In December I accidentally came across an ad for a pain clinic near my house. It was a small clinic, a satellite clinic branched off of the main clinic in Edina and I was oddly drawn to their page. I read every word on their website, every review, every treatment option they offered and called to make a consult appointment.
In 30 short days my pain regimen has gone from “management” to “control” and I am finally understanding the difference. The doctor I met with went over my entire patient history, every surgery, every medication I’ve tried (all 32 of them), every supplement I had tried and the ones I still take and he said the words I thought I would never hear. He said “Well, I think you’ve tried every option there is out there. I think we need to focus on controlling your pain.”
Over the last month we met several times and instituted a low dose daily medication that keeps me at a very even, and manageable 5 out of 10 on the pain scale. Sometimes I even enjoy a 3 or 4 for several hours at a time.
I have honestly cried tears of relief and joy more than once in the last month just so grateful for someone to finally find a way to help me. Without shaming me for needing the help of a narcotic based medication. To have a doctor say I have gone above and beyond what most patients would do before hitting this place, to say that he is impressed with my self advocacy and drive to understand everything happening to me. Finally, I am not failing at being in pain anymore.
I still hate narcotics. I still count them. I still set daily tab goals for myself and feel defeated when I don’t meet those personal goals. Which, I am aware, is ridiculously unhealthy. I sit out on things I want to do because I worry how it will affect my count for the day. And while the limits set in place by my Pain Specialist are quit generous and I rarely meet them, I still feel driven to be the “Good student” and use as little as possible.
I realize that from the outside using as little pain medication as possible seems like the best plan, and you’re right-less is best. However, I shouldn’t be living my life governed by my pain, or my meds. My goals should be more me based, less count based.
So after working with My Nancy (counselor since 2012 when the Hysterectomy didn’t work) we’ve come up with a plan that is healthy and me based. Just like ice packs, heating pads, meditation and physical therapy; pain meds are a tool. Not the enemy. They are a tool that helps me reach my personal daily goals. What are those goals? For me, getting a workout in, cooking dinner for my family, having social time with a friend, taking my kids out for a bit, those are my goals. Keeping my pain steady between 4 and 6 is a goal.
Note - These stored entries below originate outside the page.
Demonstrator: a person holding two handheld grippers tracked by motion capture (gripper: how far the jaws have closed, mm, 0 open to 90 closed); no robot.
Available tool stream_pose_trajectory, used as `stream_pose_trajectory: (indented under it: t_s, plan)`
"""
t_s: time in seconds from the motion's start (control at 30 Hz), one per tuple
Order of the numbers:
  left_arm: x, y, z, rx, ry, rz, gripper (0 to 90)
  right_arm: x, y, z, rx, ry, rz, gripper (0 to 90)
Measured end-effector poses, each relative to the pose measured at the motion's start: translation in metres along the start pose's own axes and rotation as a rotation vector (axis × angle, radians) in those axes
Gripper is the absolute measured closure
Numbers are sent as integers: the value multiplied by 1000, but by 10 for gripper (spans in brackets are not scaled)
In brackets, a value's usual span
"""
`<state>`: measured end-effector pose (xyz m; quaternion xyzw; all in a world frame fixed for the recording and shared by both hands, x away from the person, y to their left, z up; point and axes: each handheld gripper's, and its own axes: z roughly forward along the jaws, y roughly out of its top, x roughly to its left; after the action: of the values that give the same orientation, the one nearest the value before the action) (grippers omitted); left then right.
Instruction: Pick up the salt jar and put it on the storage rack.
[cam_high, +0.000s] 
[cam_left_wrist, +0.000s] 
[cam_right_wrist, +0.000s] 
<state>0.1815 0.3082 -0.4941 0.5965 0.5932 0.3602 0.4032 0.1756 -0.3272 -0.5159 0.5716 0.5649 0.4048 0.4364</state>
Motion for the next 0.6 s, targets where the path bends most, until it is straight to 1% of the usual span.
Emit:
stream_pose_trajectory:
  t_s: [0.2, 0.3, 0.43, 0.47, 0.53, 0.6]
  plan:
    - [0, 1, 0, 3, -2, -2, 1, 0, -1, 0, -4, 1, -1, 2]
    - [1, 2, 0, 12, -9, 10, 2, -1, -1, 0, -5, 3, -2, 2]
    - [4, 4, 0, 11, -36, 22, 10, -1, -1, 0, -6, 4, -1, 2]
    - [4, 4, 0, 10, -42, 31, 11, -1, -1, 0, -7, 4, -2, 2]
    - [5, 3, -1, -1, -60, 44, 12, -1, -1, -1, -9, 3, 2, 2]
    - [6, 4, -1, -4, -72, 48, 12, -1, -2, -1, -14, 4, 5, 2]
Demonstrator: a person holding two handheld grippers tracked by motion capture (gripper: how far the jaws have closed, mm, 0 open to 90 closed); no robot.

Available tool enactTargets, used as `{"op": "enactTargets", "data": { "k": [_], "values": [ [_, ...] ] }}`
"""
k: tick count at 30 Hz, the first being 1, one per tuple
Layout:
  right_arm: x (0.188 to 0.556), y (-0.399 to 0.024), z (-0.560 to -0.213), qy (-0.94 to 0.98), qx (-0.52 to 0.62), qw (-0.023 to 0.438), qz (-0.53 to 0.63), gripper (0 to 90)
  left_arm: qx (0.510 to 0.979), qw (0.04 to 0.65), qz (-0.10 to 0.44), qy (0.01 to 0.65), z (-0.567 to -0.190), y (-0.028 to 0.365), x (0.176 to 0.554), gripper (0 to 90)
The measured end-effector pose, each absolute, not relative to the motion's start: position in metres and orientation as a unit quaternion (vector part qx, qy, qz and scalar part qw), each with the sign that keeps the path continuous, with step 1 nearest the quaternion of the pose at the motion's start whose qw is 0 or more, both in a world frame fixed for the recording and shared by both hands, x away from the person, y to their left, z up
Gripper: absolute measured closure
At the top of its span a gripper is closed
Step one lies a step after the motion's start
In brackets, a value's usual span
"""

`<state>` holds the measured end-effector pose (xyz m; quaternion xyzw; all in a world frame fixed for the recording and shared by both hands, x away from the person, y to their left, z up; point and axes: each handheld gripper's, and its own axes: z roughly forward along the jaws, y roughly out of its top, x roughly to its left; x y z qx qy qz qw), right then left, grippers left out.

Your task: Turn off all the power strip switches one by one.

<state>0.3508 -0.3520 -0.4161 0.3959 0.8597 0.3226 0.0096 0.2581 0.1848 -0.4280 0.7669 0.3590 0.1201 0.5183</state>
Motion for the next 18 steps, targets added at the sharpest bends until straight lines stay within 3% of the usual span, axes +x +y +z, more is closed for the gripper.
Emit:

I’m learning to focus more on what makes my life full, what makes me feel like me and less on how many tabs I take in a day. Some days I use hardly any, and some days I’m still stuck on the couch but the focus is slowly shifting.
It’s definitely a struggle, and I still hate letting anyone see me need to use my tools, but I’m so desperate to feel like myself again, so determined to be in control of my life that I will keep working on it until I’ve mastered it. I’m stubborn like that.